Craig Anthony Smythe, 36, reacted to the pain of Christopher Bowes’s bite by recklessly throwing the glass he was holding in a crowded casino, York Crown Court heard.

Lydia Pearce, prosecuting, said the glass broke and cut two people: Bowes and a woman who was not involved in the incident.

Smythe, of Glacier Lane, Scarborough, pleaded guilty to affray and wounding the woman.

Judge Simon Hickey exceptionally allowed him to wear a cap on his head covering his ear during the hearing because the bite has left him permanently disfigured and sensitive about his appearance. Usually defendants have to remove all headgear in the dock.
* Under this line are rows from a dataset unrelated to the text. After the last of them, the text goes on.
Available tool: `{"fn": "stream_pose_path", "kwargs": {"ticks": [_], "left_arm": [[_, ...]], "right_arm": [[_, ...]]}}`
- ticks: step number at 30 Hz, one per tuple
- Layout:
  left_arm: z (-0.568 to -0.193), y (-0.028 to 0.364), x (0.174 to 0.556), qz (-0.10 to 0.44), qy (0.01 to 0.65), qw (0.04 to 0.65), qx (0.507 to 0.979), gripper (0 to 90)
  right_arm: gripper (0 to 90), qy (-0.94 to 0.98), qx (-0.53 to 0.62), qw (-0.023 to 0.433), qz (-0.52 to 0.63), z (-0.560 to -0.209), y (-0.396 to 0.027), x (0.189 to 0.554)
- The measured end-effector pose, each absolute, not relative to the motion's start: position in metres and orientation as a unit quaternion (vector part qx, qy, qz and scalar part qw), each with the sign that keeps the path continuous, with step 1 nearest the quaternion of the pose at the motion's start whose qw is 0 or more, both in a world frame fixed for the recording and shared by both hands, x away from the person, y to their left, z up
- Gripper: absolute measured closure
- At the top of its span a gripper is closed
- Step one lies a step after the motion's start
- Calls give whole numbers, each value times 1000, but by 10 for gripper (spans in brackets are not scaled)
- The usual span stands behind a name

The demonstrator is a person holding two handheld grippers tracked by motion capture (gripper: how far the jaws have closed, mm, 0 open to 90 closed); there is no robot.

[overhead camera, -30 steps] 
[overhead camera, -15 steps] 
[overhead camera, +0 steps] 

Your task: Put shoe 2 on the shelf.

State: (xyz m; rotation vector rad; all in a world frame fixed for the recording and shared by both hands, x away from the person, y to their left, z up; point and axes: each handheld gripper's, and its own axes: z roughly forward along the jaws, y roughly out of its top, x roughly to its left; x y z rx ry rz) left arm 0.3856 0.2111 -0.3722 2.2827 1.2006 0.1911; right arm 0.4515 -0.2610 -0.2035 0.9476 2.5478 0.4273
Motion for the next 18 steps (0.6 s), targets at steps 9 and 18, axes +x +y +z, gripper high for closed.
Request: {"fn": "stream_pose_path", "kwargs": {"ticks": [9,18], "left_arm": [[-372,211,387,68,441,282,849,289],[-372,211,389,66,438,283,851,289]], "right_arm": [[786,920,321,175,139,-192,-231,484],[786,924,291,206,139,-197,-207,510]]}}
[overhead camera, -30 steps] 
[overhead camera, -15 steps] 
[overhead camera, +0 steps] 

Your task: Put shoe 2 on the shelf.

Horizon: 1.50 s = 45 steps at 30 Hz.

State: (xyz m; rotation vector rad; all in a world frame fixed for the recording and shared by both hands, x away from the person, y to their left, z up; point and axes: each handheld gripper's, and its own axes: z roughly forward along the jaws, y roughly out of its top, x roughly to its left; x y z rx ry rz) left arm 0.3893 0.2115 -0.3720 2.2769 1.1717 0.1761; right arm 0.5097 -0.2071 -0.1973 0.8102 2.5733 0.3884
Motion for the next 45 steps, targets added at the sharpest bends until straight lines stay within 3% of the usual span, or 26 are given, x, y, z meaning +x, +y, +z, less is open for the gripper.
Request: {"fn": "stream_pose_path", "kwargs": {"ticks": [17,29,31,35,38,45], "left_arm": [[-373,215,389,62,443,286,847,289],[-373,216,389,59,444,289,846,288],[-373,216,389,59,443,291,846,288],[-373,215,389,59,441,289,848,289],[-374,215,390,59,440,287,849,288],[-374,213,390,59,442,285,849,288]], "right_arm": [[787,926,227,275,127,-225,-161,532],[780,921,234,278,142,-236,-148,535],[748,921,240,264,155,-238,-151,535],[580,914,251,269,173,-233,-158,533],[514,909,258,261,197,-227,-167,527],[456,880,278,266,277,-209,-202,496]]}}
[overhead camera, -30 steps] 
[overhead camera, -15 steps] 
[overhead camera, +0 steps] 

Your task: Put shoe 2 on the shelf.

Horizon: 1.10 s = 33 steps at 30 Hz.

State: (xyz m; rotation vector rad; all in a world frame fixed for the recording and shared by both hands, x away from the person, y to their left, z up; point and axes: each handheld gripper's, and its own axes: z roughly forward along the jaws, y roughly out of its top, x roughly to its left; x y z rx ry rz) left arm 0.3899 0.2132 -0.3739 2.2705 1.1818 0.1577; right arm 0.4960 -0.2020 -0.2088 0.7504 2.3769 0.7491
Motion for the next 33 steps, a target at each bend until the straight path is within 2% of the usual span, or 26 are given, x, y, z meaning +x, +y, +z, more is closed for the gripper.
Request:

Bowes, 52, of Mount View Close, Scarborough, was jailed for five years last month. He had denied a charge of wounding Smythe with intent to cause him grievous bodily harm but was convicted by a jury at a trial in which Smythe gave evidence against him.
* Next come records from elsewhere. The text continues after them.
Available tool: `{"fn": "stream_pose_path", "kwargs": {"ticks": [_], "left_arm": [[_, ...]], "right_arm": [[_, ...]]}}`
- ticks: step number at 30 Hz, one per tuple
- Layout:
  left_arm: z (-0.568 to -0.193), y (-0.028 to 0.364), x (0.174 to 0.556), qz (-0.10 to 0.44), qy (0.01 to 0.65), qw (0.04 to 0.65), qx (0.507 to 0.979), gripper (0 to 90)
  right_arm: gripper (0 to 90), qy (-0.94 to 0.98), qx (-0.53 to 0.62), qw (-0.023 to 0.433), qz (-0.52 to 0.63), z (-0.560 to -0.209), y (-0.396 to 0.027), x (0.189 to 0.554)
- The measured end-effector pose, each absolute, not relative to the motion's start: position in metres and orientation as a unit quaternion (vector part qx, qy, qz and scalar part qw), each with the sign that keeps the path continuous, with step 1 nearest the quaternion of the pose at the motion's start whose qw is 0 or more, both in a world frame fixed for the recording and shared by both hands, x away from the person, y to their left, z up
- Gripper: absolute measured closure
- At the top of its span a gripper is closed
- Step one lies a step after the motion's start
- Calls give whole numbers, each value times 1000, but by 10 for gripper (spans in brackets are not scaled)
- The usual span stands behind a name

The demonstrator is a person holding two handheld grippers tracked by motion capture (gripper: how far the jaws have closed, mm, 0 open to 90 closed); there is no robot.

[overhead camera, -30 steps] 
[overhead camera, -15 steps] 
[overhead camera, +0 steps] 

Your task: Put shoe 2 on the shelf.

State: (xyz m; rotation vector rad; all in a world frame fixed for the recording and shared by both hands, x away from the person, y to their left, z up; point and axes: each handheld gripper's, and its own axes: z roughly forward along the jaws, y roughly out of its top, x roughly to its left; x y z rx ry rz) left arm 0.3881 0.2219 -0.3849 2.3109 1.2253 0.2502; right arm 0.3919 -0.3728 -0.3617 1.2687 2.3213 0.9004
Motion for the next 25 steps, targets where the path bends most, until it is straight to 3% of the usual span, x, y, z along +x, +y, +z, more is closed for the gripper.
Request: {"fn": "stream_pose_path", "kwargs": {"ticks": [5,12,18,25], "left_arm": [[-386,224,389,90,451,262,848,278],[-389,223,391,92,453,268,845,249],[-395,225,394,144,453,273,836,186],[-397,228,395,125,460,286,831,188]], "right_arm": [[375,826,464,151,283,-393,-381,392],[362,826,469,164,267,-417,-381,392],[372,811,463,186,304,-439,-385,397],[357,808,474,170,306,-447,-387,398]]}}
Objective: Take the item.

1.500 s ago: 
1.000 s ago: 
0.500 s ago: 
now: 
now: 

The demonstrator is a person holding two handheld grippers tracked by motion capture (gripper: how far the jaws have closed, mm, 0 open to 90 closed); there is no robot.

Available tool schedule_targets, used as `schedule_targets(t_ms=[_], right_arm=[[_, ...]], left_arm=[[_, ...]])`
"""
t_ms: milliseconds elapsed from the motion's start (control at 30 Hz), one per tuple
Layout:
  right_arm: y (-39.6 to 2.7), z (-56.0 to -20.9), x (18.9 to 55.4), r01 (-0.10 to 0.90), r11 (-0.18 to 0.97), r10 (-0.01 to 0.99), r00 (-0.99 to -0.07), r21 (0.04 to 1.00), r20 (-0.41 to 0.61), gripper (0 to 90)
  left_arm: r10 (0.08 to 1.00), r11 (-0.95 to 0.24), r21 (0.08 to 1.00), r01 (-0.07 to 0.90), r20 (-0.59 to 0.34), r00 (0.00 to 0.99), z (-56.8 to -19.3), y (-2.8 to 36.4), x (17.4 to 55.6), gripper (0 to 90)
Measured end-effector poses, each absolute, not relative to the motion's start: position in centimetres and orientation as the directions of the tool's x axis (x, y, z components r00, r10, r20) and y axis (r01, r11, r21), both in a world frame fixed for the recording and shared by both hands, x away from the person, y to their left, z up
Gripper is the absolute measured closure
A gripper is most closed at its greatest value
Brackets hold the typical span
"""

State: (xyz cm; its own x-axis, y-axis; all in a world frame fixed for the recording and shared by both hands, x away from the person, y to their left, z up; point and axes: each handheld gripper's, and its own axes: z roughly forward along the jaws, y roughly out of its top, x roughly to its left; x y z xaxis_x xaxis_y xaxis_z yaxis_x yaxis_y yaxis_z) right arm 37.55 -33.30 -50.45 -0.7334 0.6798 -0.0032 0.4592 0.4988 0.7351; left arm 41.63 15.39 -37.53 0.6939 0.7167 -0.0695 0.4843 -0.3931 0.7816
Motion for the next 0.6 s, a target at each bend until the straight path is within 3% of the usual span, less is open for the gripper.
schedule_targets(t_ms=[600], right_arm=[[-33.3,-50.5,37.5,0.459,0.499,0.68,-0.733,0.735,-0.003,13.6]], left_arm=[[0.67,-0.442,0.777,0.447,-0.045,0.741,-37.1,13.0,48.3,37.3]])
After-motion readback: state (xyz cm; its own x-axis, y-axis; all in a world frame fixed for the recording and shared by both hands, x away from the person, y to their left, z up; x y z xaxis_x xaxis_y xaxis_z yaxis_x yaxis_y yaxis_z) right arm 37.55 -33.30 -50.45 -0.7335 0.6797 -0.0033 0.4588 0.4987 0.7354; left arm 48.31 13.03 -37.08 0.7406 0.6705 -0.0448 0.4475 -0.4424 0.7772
When Bowes was sentenced, Detective Constable Steve Monty said of his violence: “It was more like a scene from a Quentin Tarantino movie than what you would expect in a licenced premise in Scarborough.”
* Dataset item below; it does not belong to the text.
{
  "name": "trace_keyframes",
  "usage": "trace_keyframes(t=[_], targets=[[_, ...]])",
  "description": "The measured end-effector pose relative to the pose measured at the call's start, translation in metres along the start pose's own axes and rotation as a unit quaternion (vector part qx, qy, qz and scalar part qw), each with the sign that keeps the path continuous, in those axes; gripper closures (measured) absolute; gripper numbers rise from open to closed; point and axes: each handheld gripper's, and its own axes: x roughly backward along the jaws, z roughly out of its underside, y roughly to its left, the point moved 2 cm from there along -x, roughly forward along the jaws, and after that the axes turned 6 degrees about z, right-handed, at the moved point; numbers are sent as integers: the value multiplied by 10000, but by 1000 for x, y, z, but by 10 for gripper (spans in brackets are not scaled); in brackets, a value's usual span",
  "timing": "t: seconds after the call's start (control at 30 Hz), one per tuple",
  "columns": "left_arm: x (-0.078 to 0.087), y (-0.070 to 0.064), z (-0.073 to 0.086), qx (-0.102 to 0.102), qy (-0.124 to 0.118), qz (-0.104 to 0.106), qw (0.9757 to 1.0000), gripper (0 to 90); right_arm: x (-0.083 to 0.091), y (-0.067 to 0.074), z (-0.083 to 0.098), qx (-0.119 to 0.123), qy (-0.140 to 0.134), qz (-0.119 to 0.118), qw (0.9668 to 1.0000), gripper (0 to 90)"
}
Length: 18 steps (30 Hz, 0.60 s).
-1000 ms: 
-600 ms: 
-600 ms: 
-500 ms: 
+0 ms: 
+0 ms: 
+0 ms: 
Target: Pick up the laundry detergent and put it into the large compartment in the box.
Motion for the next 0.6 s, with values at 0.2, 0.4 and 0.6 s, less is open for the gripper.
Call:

Judge Hickey, who dealt with both men, told Smythe CCTV of the incident “shows horribly and graphically Bowes lunging towards you and attaching his mouth to your ear.

“Your immediate reaction was to pull away, not surprisingly in great pain and distress, and recklessly throw a glass a short distance. You didn’t intend for a moment to hit (the woman) but unfortunately the glass did cut her arm.

“You were pushed over the edge in this case by a man biting your ear off.”

He gave Smythe a 12-month prison sentence suspended for 18 months and ordered him to pay £400 compensation to the woman. He did not order him to pay any compensation to Bowers.

In a personal statement, the woman said: “I was not involved in the argument (between the two men) but was still injured. This shows you can be injured by being in the wrong place.”

She said she now has a permanent scar on her arm, is now nervous of being around people and that nothing like it had happened to her before.

Defence barrister Nick Peacock did not give any mitigation after the judge indicated that it was an exceptional case that had left Smythe “badly injured” and his reaction to the bite had been “instantaneous” and very different to someone deliberately throwing a glass.

Ms Pearse said both Bowes and Smythe had been drinking alcohol when the incident happened at 4am at the Opera House Casino on December 18, 2021. Something had happened between the two men and Bowes had bit Smythe.